## YOUR GOAL
Starting at the line that contains "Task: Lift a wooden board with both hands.", write out every line to the end of the records below exactly, and leave out the pictures.

Data records
# # # # # # #
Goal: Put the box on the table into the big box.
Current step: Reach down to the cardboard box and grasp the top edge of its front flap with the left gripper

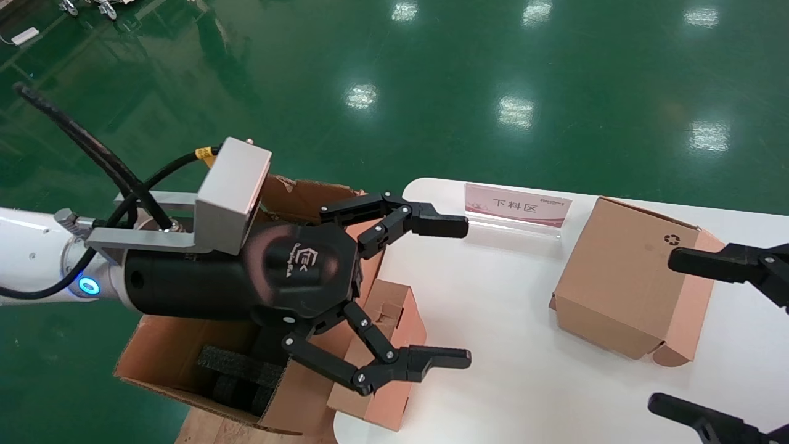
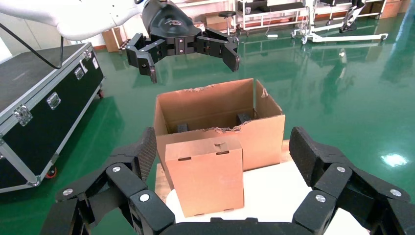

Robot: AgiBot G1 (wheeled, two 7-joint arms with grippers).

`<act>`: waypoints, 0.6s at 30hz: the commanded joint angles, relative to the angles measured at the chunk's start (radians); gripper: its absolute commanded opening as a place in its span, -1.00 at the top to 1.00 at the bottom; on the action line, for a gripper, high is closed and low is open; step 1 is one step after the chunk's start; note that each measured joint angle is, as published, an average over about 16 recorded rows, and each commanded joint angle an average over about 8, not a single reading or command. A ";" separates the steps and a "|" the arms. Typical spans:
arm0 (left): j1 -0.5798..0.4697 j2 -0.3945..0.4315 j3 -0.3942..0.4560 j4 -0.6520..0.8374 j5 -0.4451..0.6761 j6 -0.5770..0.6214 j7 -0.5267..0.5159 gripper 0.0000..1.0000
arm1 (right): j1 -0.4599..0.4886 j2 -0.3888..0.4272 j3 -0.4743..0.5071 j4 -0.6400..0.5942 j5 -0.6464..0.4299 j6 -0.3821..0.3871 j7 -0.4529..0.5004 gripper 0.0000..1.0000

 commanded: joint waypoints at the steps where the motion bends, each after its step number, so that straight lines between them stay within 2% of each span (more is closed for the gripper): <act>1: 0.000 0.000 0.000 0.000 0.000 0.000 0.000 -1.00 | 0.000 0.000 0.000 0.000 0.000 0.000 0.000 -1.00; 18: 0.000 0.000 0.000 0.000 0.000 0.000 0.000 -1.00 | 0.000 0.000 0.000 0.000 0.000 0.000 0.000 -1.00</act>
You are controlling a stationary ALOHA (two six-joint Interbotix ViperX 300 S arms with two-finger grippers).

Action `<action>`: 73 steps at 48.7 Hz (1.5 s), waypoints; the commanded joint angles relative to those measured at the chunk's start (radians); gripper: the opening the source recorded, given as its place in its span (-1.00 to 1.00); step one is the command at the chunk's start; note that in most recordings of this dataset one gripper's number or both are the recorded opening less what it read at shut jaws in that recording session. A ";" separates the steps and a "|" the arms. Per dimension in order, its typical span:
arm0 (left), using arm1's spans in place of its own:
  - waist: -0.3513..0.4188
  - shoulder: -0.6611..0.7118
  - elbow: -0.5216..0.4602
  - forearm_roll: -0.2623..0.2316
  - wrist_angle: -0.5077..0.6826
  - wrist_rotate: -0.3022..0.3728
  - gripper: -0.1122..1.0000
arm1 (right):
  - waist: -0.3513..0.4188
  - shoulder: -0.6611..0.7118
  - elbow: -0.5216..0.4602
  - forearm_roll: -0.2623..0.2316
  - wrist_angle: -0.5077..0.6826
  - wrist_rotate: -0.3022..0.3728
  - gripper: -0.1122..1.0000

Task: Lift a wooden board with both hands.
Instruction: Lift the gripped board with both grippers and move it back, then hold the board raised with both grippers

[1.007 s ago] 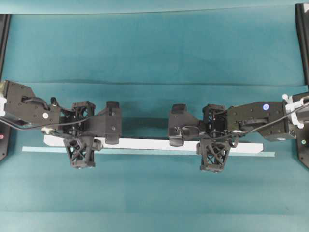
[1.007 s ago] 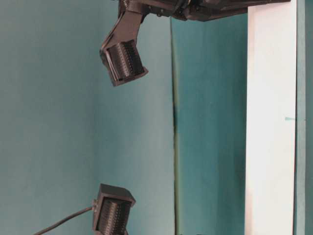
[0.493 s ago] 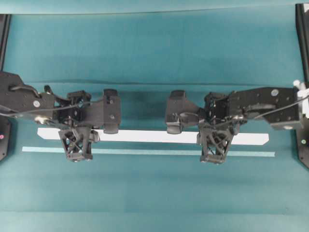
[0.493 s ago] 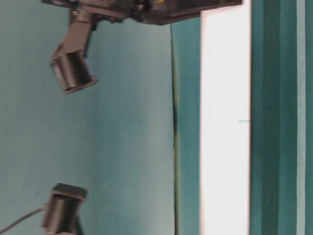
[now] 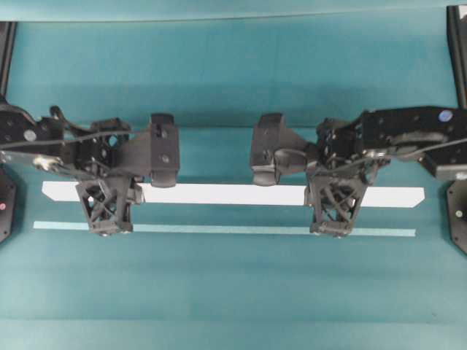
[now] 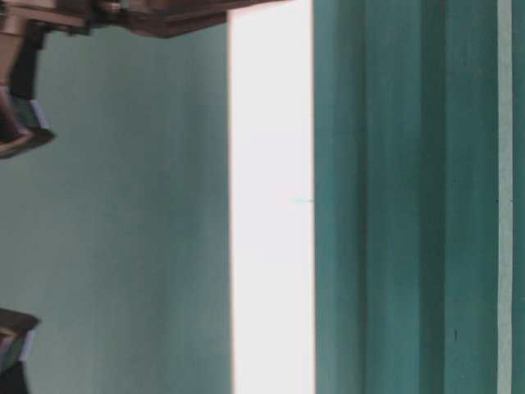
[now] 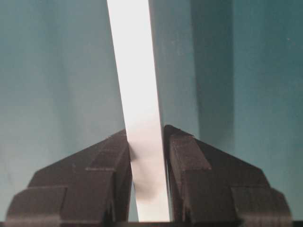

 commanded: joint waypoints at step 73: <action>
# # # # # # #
## EXERCISE RESULT
Task: Lift a wooden board with both hands.
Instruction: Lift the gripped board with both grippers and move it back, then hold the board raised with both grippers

[1.007 s ago] 
[1.007 s ago] 
[0.493 s ago] 
[0.493 s ago] 
[now] 
[now] 
[now] 

 commanded: joint waypoints at step 73: <action>

What the exercise required is now complete.